Brian De Palma, USA, 1983, 170 min.
It’s hard to review this film without having seen it in its initial release. Since then, Scarface has been copied, homaged, parodied, and referenced to death. One must wade through all of those additional layers to get back to what the film meant at the time it was released.
Or do you? Should I review the film where stands now or where it stood then? It’s an interesting question. First, the thing that doesn’t change: Technique. The direction of Scarface is raw and realistic. It’s good in a low-key, naturalistic way, letting the action and performances speak for themselves. It lacks the operatic De Palma style that I love, and instead chooses to let Pacino be operatic on his own.
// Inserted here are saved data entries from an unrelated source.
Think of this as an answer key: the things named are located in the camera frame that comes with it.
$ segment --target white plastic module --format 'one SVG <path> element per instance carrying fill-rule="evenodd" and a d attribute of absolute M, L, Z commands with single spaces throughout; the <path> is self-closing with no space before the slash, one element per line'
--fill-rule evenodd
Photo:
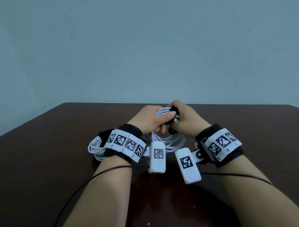
<path fill-rule="evenodd" d="M 149 173 L 165 173 L 166 171 L 166 152 L 165 143 L 152 141 L 150 144 Z"/>
<path fill-rule="evenodd" d="M 186 184 L 200 181 L 202 177 L 196 166 L 196 161 L 189 148 L 185 147 L 174 152 Z"/>

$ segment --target tabletop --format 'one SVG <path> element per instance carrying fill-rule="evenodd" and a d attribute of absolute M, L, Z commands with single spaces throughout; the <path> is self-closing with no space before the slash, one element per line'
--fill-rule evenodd
<path fill-rule="evenodd" d="M 0 226 L 53 226 L 73 192 L 99 165 L 87 146 L 99 131 L 127 123 L 146 104 L 63 103 L 0 136 Z M 245 155 L 299 205 L 299 108 L 290 105 L 193 105 L 227 128 Z M 186 144 L 194 150 L 194 140 Z M 143 158 L 133 165 L 147 165 Z M 199 171 L 216 171 L 212 164 Z M 63 213 L 62 226 L 80 194 Z M 238 226 L 217 176 L 186 185 L 174 154 L 164 174 L 133 169 L 126 226 Z"/>

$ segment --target blue-gray wall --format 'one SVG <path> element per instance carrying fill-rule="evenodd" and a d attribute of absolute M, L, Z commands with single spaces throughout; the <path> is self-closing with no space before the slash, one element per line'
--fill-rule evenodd
<path fill-rule="evenodd" d="M 0 82 L 17 70 L 26 88 L 4 89 L 0 126 L 11 110 L 28 111 L 17 96 L 33 112 L 174 99 L 298 107 L 298 9 L 298 0 L 2 1 L 0 45 L 18 64 L 0 68 Z"/>

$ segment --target brown table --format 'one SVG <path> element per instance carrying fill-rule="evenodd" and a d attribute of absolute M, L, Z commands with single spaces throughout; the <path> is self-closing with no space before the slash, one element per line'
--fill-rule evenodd
<path fill-rule="evenodd" d="M 52 226 L 69 196 L 99 162 L 87 145 L 100 130 L 128 122 L 146 104 L 63 103 L 0 137 L 0 226 Z M 299 109 L 289 105 L 190 105 L 228 128 L 246 156 L 299 205 Z M 194 149 L 194 141 L 186 145 Z M 146 165 L 142 159 L 137 165 Z M 215 171 L 211 164 L 200 172 Z M 71 201 L 60 226 L 74 207 Z M 217 176 L 185 185 L 174 154 L 167 170 L 134 169 L 127 226 L 238 225 Z"/>

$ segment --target hand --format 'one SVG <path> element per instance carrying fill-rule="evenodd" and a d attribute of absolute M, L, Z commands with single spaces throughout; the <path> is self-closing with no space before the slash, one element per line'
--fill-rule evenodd
<path fill-rule="evenodd" d="M 165 113 L 159 117 L 156 111 L 163 108 L 162 106 L 146 106 L 143 107 L 135 117 L 133 117 L 128 124 L 134 125 L 139 128 L 142 134 L 161 132 L 165 133 L 166 125 L 164 123 L 170 121 L 176 115 L 175 111 Z"/>
<path fill-rule="evenodd" d="M 203 120 L 190 106 L 175 100 L 167 107 L 175 106 L 180 112 L 180 120 L 171 123 L 171 127 L 189 137 L 196 137 L 201 131 L 210 127 L 211 125 Z"/>
Pacino’s performance is definitely strong. Maybe too strong. Again, it depends on when you saw it. Over the years it has become a parody of itself and that hurts the film now. But taken as it is, he has an over-the-top and energetic presence that carries the story.
The story itself is simple. We have seen it many times before. A poor character rises up through the ranks of the underworld and ultimately falls. The only unique thing about it is the 1980’s Cuban/cocaine angle. Otherwise, it’s Icarus all over again.
Overall, there is a lot to like about Scarface. It’s a bold film with an even bolder performance. It’s crafted well from a screenplay/direction point. But it lacks what De Palma is so good at. A certain type of tension-building style that only he can do. Carlito’s Way is a good example and a film I vastly prefer. In Scarface, De Palma leaves all of that to Oliver Stone and Pacino to cover, and it left me wondering what the film would have been like if he didn’t.